* Goal of the exercise
Please copy each line of the data that includes the string "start".

* Supplied data
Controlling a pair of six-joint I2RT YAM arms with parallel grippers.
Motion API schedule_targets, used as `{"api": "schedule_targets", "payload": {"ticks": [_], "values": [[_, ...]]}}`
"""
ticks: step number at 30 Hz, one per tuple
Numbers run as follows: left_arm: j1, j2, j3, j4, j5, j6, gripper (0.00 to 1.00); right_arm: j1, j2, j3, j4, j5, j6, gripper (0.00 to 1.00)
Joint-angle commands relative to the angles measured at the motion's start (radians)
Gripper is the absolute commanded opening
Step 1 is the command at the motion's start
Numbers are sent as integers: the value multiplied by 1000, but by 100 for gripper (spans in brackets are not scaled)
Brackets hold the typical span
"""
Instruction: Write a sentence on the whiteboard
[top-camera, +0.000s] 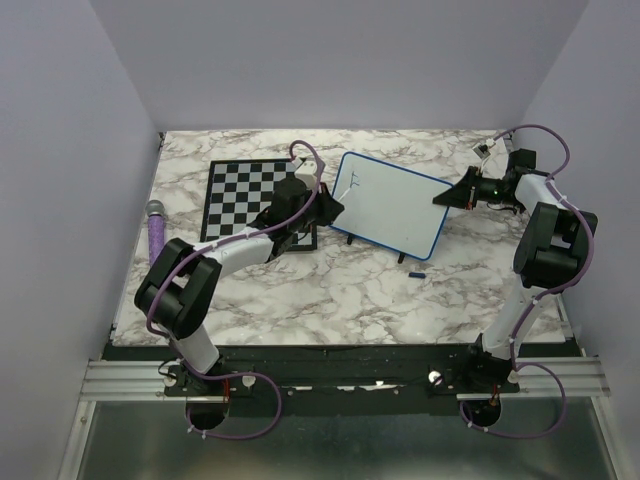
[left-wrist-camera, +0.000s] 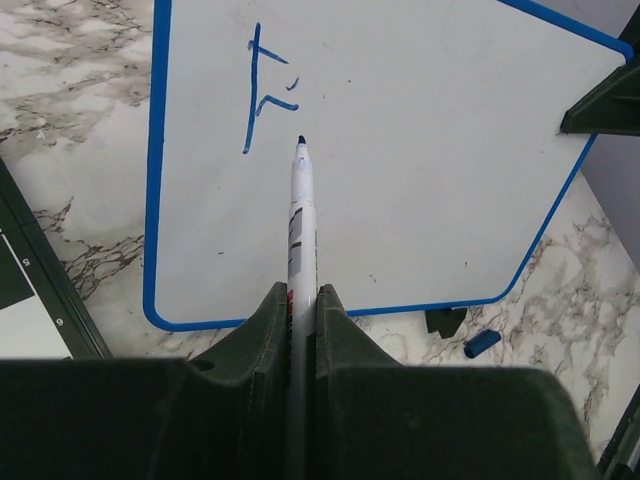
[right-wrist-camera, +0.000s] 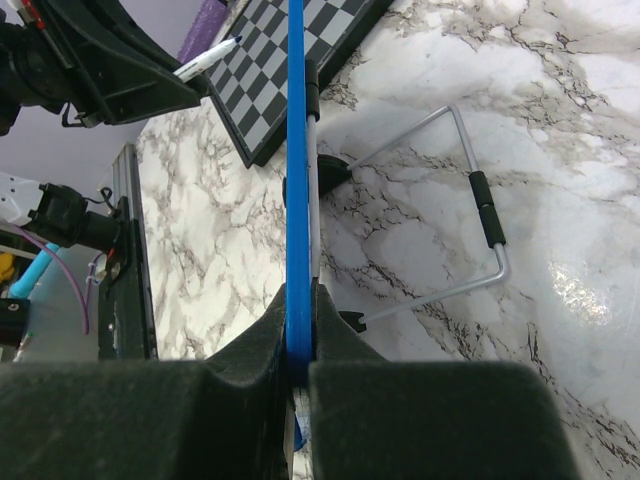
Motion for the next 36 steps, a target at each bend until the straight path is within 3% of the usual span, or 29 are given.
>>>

* Reply to the exercise
Joint-angle commands relative to the angles measured at the motion's start (radians)
Step 1 is the command at the motion's start

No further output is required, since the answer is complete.